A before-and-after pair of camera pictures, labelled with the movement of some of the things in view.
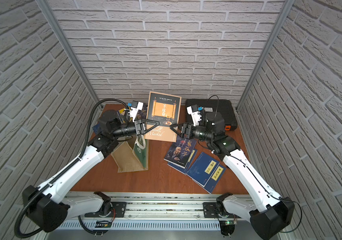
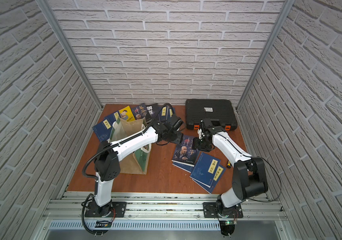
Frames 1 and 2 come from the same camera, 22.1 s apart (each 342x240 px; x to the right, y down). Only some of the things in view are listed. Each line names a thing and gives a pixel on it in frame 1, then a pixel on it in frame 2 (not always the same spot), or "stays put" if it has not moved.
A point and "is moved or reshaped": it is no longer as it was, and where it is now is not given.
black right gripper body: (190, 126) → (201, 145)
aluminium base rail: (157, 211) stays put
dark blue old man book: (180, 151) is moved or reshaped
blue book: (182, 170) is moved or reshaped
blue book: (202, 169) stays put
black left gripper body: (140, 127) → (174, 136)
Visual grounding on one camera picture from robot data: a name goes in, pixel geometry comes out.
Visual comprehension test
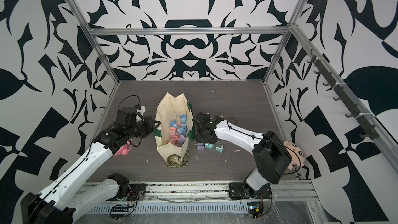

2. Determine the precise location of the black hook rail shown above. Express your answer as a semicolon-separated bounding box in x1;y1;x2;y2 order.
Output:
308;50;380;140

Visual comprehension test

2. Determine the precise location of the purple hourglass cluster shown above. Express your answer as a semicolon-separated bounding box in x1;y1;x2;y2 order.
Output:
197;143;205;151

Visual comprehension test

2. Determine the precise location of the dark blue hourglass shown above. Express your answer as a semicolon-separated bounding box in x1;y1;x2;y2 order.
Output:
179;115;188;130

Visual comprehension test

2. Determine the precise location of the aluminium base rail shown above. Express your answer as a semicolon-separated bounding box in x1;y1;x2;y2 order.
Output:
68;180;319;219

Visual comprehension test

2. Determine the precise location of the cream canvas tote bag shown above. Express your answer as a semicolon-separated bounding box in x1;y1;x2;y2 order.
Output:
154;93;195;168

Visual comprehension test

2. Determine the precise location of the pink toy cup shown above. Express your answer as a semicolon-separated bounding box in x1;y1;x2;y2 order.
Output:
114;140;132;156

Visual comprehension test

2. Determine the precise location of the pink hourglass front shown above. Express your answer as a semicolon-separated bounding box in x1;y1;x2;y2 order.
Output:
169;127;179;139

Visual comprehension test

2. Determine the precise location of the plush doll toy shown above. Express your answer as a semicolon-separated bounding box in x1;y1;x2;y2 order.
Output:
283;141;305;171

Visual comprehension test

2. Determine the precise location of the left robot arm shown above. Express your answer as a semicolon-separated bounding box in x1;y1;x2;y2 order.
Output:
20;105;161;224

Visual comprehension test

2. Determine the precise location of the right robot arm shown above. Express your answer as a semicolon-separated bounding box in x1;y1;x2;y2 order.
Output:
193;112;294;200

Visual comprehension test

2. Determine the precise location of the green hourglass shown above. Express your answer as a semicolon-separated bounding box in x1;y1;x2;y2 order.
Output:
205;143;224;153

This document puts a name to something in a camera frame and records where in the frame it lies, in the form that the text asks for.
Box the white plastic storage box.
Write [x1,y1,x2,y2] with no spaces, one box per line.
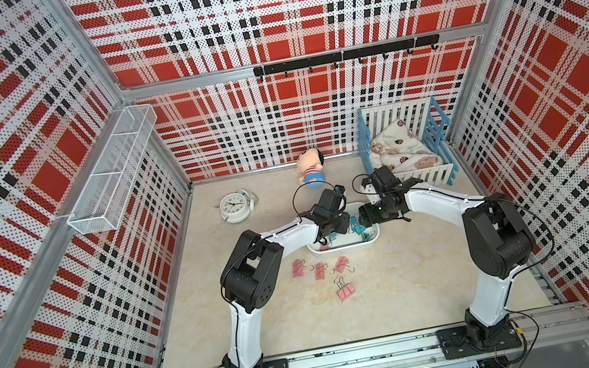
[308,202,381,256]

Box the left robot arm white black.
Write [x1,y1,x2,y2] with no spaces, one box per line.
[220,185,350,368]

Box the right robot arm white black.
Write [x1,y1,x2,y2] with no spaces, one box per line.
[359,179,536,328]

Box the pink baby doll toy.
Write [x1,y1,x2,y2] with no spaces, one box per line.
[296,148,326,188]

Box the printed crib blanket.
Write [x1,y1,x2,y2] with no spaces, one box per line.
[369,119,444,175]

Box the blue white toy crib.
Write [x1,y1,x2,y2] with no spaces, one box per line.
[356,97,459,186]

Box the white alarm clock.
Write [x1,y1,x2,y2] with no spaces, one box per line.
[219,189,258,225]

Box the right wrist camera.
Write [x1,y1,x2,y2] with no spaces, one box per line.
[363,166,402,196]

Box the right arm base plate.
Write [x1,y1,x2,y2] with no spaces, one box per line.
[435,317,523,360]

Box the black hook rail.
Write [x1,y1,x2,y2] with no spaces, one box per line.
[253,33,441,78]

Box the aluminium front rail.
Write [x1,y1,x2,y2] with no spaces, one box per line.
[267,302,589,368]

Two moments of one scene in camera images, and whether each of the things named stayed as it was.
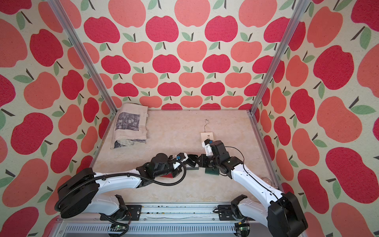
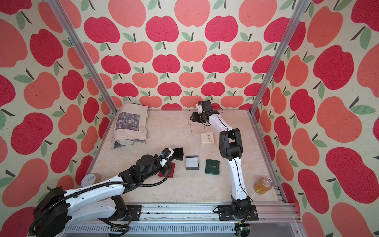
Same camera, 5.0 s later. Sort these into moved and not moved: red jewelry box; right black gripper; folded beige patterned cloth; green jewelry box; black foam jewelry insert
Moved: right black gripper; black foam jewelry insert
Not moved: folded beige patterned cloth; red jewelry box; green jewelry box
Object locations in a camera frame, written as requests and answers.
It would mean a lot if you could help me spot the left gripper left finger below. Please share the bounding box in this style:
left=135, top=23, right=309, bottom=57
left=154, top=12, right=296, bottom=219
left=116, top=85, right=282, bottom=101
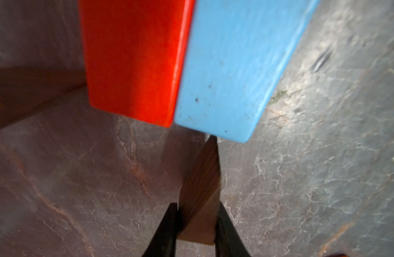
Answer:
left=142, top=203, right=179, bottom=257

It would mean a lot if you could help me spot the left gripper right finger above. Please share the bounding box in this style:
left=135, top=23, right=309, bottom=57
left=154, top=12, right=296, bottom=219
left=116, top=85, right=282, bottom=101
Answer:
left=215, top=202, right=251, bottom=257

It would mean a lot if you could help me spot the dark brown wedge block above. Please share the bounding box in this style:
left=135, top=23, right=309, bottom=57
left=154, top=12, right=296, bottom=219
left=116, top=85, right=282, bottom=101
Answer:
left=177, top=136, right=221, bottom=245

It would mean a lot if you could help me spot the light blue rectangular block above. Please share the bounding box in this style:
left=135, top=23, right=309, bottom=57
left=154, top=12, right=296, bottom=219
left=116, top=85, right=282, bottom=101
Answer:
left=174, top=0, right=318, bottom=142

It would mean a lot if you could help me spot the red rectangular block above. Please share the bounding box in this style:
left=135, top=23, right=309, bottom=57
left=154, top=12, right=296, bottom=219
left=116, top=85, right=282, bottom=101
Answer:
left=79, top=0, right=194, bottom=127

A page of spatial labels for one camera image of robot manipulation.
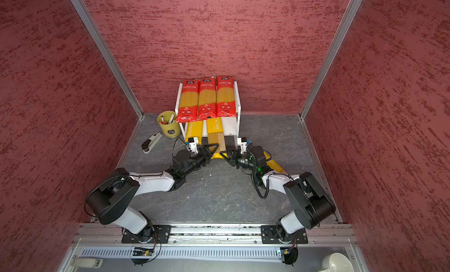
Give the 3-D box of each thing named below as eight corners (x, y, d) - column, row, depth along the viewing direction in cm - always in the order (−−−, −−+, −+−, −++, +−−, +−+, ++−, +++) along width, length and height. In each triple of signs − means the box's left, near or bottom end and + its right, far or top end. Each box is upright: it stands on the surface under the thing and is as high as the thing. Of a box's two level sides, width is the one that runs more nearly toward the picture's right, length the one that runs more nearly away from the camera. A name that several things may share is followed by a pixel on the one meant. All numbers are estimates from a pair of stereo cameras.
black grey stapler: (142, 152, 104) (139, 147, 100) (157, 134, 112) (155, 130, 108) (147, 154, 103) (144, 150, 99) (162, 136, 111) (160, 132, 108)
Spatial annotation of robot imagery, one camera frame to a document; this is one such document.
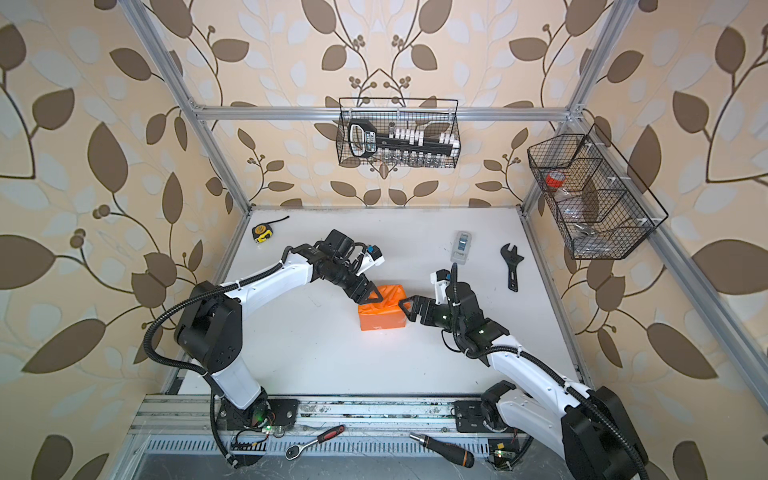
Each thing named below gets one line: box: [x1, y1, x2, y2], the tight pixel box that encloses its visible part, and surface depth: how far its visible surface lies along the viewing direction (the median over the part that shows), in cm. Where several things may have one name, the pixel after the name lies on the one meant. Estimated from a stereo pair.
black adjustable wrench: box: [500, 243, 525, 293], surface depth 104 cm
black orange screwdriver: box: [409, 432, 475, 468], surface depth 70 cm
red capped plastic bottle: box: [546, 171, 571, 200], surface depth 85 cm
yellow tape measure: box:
◇ ◇ ◇ ◇
Go through the records and report each line that contains "always".

Frames 1 and 2 come from the same camera, 22.1 s apart (each 342x240 px; x to the right, y down). Only some of the things in view are listed. Each line names a thing and gives a pixel on it in frame 1, then a pixel on it in frame 2 (not always the same spot), or "stays put" if it has not moved.
Give the 3-D box of each thing named below as eight corners (x, y, d) - column, row, depth along the viewing direction in cm - always in the order (−−−, −−+, −+−, −++, +−−, +−+, ++−, +++) along width, length and height. In each triple of signs − means the box's left, near or bottom end and + its right, far or top end. Each box is upright: it stands on the surface under the thing and is as high as the thing. Of a box's two level sides, width is the one that runs more nearly toward the picture's right, length the one that runs more nearly away from the camera. A name that several things may share is followed by a pixel on the one meant. All numbers are estimates from a pair of stereo cameras.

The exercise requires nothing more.